A new study published today and conducted by the University of Aberdeen outlines the complexity of delivering out-of-hours medical care in remote and rural Scotland.
The study Out of Hours Care in Remote and Rural Scotland: Identifying Sustainable Strategies for Change was undertaken by the University’s Centre for Rural Health prior to the introduction last year of the new General Medical Services (nGMS) contract, which gave GPs the option of opting out of providing out-of-hours (OOH) care.
The study puts some perspective on what has been a time of significant change and the findings raise issues of continuing relevance to the delivery of OOH care.
Factors found to impinge on delivery of out-of-hours care in rural areas include:
· geography and limitations in the transport network
· a sparse population distribution with a large proportion of older, less mobile people
· political drivers (such as contractual changes and working time legislation)
· the existing infrastructure of services
· the availability of suitably trained health professionals and their willingness to work out-of-hours
The reports documents the opinions of GPs on OOH issues, in particular the impact that nGMS would have on service delivery.
David Heaney, Senior Research Fellow at the University’s Centre for Rural Health, said: “The structure of out-of-hours services in remote and rural areas prior to the introduction of the new General Medical Services contract had evolved according to local circumstances.
“GP co-operatives had been an important development where geography allowed, but delivery in remote and island areas remained practice based with much remaining dependence on single-handed GPs.”
The out-of-hours commitment prior to the introduction of the new General Medical Services contract had a significant impact on the working and personal lives of GPs. For some GPs, the commitment to out-of-hours was associated with perceived poor performance, particularly the day after being on call. It impacted on general well being, and restricted and complicated personal life. Others grudgingly accepted OOH as part of the package of being a rural GP.

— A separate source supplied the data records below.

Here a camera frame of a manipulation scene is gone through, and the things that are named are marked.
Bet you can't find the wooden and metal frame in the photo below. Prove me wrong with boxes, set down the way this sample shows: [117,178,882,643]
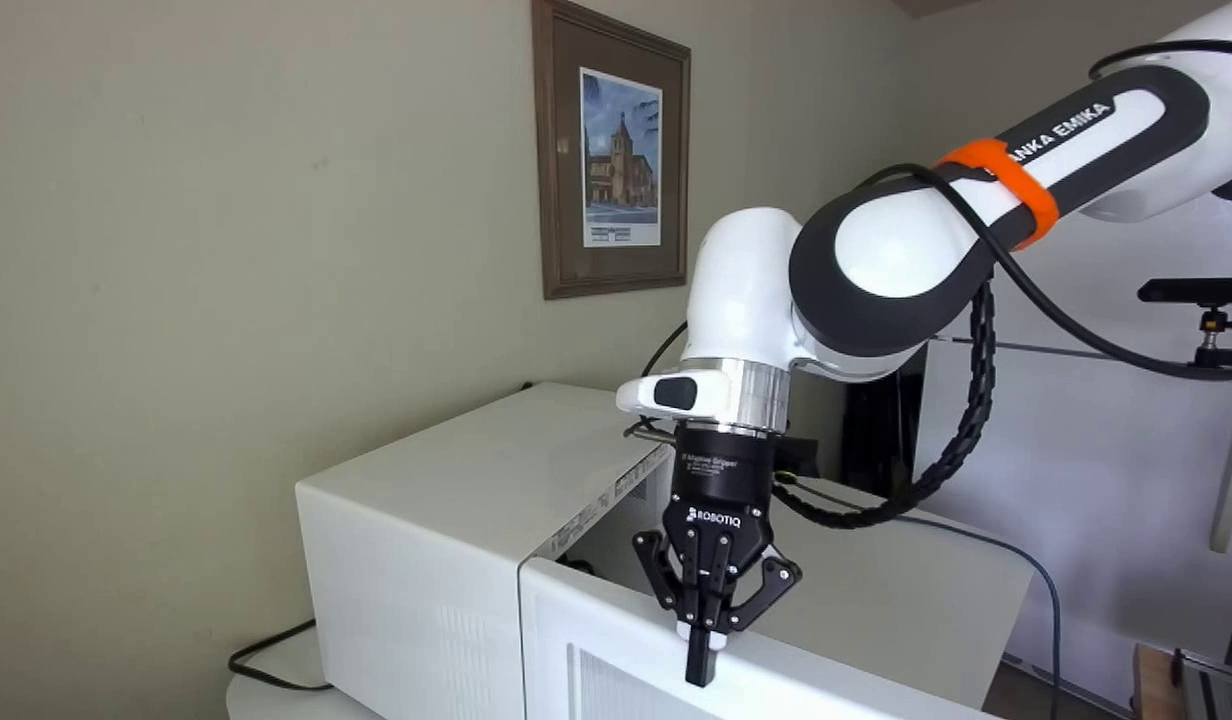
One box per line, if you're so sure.
[1127,638,1232,720]

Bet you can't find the black microwave power cord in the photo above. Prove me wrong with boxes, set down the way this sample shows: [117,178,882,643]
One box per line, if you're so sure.
[225,616,336,700]

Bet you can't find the orange cable strap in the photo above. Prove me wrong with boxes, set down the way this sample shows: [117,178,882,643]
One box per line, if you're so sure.
[942,133,1061,250]

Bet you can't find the white microwave body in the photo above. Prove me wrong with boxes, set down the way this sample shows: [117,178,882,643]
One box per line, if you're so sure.
[291,381,710,720]

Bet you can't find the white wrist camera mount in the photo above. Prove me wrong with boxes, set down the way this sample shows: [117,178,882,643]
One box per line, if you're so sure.
[611,373,710,418]

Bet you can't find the brown framed church picture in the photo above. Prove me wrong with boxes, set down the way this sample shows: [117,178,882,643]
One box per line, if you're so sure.
[529,0,697,302]

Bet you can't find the black camera on stand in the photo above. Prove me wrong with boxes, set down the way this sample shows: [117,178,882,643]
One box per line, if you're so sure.
[1136,273,1232,373]

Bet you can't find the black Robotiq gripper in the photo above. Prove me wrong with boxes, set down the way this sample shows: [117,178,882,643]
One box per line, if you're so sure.
[628,423,810,690]

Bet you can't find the white board panel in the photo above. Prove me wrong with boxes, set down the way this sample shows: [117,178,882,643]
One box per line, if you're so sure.
[903,195,1232,717]

GPs had some concerns about the introduction of the nGMS. Mr Heaney added: “Major changes in service delivery were being introduced within a short time scale. Rural GPs were uncertain about the implications of the new contractual circumstances. Many were unsure also about the future of rural general practice, which was perceived as a way of life.”
The report makes a series of recommendations:
· Creative solutions that fit with the goals of overall out-of-hours re-design need to be identified for the most remote areas. Smaller, incremental changes may be more appropriate.
· A variety of ideas and proposals emerged that require exploration. These include improving communications and technology; providing more support in terms of staffing; increasing the role of community hospitals; the introduction of mobile out-of-hours bases; further expansion of community based initiatives and new forms of multi-disciplinary training.
· Re-design of services in remove and rural areas needs to be across sectors – “joined-up” thinking is required and health cannot be examined in isolation.
· A number of requirements (such as adequately trained staff and finance) need to be in place before a quality service that is safe, acceptable, accessible, equitable and value for money can be delivered.
· The new OOH services need to be systematically evaluated.
Mr Heaney, who wrote the report, added: “The new GMS contract has meant significant change in some areas and the impact is as yet unknown. The delivery of OOH medical care in remote and rural Scotland remains a challenge. Finding localised appropriate solutions for relatively small populations will be time consuming, expensive and require flexibility, imagination and no short measure of political will.”